The trade agreements include processed food, and those jobs are located in urban areas and so the FTAs would provide a boost for them, too, Sharp said.
“With each of those countries, for many years through various treaties, we have eliminated or vastly reduced their tariffs for agricultural products coming into the United States,” he said. “This is what these agreements will do for U.S. agricultural products moving there; it levels the playing field of trade between our countries.”

All three of those countries have high tariffs, said Bill Donald, president of NCBA. South Korea has a 40 percent tariff, Panama has a 30 percent tariff and Columbia has an 80 percent tariff on the products the U.S. ships there.
“These trade agreements will eliminate those tariffs,” Donald said. “Some instantaneously, as in the prime and beef markets in Columbia and Panama, and the rest will be phased out over a 15-year period.”

Last year the U.S. shipped about $500 million in beef to South Korea, Donald said. That could go up possibly to $1 billion with removal of the tariffs. Columbia received about $750,000 in U.S. beef; that country has an 80 percent tariff.

“We find it very frustrating that at this point both the president and Congress have said we have to pass these free trade agreements, and now the president has said that the Trade Adjustment Authority has to be part of this,” Donald said.

“I hope it isn’t going to be politics as usual. For every billion dollars that we increase trade, it creates 9,000 new jobs in this country. We have the opportunity to expand jobs in this country and get us out of this recession.”
NCGA First Vice President Garry Niemeyer said corn exports to Panama peaked in 2008 and have since decreased by 20 percent.

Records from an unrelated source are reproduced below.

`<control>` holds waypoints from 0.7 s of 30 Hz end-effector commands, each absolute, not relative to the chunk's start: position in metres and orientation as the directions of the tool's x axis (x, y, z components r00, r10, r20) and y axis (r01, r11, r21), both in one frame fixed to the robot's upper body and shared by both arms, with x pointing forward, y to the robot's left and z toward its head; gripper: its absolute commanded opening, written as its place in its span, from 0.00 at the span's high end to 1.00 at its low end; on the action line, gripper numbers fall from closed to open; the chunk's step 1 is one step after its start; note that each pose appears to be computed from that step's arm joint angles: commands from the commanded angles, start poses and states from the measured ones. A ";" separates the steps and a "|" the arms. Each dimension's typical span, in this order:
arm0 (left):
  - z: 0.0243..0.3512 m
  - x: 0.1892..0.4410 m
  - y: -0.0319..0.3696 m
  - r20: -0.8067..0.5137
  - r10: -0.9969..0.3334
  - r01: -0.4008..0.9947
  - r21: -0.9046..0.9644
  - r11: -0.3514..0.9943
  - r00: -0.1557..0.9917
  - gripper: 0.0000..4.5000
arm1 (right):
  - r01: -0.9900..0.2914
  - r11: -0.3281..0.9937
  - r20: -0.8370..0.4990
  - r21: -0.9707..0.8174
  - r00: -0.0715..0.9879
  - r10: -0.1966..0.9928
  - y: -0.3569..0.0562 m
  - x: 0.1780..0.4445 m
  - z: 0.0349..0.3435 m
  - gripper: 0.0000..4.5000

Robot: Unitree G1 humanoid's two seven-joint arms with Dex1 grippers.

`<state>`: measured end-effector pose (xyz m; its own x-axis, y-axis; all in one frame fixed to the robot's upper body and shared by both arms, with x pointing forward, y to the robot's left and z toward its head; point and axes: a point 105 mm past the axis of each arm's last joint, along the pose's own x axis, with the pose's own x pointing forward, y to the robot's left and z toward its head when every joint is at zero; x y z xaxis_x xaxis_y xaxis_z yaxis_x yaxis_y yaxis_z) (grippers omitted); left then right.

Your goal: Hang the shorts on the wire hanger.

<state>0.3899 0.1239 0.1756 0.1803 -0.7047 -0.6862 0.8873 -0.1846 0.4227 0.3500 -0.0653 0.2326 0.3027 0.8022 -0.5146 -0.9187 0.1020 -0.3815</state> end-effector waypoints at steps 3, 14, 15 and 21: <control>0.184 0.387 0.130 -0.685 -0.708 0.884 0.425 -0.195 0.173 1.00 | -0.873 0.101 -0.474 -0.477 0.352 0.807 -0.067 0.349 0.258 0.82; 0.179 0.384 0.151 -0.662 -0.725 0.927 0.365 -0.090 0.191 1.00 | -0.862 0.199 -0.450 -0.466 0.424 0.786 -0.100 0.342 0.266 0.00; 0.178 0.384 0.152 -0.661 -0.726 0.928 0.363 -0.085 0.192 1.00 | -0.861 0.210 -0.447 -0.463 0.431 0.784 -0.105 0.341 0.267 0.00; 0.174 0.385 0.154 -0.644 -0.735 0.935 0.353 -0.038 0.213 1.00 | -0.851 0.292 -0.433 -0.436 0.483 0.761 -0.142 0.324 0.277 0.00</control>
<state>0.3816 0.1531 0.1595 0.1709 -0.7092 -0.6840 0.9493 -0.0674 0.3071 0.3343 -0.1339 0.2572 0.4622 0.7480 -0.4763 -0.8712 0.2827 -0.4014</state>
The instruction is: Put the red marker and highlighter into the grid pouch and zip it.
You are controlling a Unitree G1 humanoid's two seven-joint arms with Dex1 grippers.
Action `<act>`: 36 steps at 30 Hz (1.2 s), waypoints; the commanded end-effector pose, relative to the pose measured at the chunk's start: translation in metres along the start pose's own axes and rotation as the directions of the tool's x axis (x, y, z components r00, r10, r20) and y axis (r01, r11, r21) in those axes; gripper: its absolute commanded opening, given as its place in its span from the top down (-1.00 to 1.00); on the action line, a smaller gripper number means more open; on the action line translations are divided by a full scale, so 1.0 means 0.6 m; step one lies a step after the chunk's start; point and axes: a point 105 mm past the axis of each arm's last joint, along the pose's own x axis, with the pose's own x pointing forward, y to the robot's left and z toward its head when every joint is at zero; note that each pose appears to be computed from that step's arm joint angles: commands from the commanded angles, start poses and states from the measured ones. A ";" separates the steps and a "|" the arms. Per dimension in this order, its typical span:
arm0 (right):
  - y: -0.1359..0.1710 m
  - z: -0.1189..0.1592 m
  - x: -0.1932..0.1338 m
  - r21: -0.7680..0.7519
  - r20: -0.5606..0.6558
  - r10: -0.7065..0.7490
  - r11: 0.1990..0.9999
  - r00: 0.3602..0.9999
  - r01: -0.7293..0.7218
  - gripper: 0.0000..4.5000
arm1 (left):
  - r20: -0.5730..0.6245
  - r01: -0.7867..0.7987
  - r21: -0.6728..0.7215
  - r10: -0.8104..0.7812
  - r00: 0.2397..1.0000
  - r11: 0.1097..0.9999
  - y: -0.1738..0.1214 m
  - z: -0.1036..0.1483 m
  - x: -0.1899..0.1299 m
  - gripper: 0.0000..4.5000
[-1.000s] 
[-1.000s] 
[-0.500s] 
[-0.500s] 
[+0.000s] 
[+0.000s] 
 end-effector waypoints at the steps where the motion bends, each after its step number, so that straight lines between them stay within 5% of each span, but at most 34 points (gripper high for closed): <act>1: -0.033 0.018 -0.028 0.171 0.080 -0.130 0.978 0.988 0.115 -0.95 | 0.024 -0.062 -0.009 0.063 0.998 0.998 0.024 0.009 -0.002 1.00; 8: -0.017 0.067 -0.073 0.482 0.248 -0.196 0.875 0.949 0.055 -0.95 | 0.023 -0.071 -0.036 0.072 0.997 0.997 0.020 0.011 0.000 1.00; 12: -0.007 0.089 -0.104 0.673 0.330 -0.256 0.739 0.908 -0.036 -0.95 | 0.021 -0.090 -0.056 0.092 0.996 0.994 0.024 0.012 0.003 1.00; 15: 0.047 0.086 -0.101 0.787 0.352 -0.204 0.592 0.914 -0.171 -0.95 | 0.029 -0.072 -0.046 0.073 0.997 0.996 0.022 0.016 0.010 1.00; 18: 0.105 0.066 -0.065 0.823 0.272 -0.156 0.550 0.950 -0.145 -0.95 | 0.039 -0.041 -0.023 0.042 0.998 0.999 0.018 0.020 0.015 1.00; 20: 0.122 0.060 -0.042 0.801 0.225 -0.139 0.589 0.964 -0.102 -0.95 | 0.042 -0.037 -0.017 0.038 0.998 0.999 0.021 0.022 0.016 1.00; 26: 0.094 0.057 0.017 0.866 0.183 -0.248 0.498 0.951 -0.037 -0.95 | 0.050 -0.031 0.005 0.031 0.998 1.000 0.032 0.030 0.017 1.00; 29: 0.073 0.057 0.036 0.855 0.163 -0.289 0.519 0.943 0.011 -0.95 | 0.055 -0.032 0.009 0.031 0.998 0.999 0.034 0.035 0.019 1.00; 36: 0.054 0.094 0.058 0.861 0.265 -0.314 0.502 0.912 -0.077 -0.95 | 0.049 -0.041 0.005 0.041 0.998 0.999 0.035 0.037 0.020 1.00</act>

“If the United States fails to capture the opportunities in the Panama trade promotion agreement, our share of Panama’s market will continue to plummet,” Niemeyer said.

The NFU does not support the three FTAs in their current format, said Ohio Farmers Union President Roger Wise. “They allow for food imports that don’t necessarily meet U.S. standards,” he said. “The financial markets in these countries – they manipulate their currency and we really oppose that.”
Other countries use Value Added Taxes and the U.S. does not, Wise said. That gives those countries an unfair advantage and, he said, needs to be reconciled before the U.S. enters into these trade agreements.

Also, these three countries don’t abide by the same labor standards as the U.S. That’s not a good deal for agriculture or trade, Wise said.

“We need to revisit these trade agreements,” he said. “If we can’t compete on a level playing field with respect to current labor and environmental and those types of things, we feel that agriculture and the American public are going to get a raw deal.”

Twenty-five bipartisan governors signed a letter to President Obama urging passage of the FTAs. Indiana Gov. Mitch Daniels was one of the 25 who signed the letter. Gov. John Kasich of Ohio did not.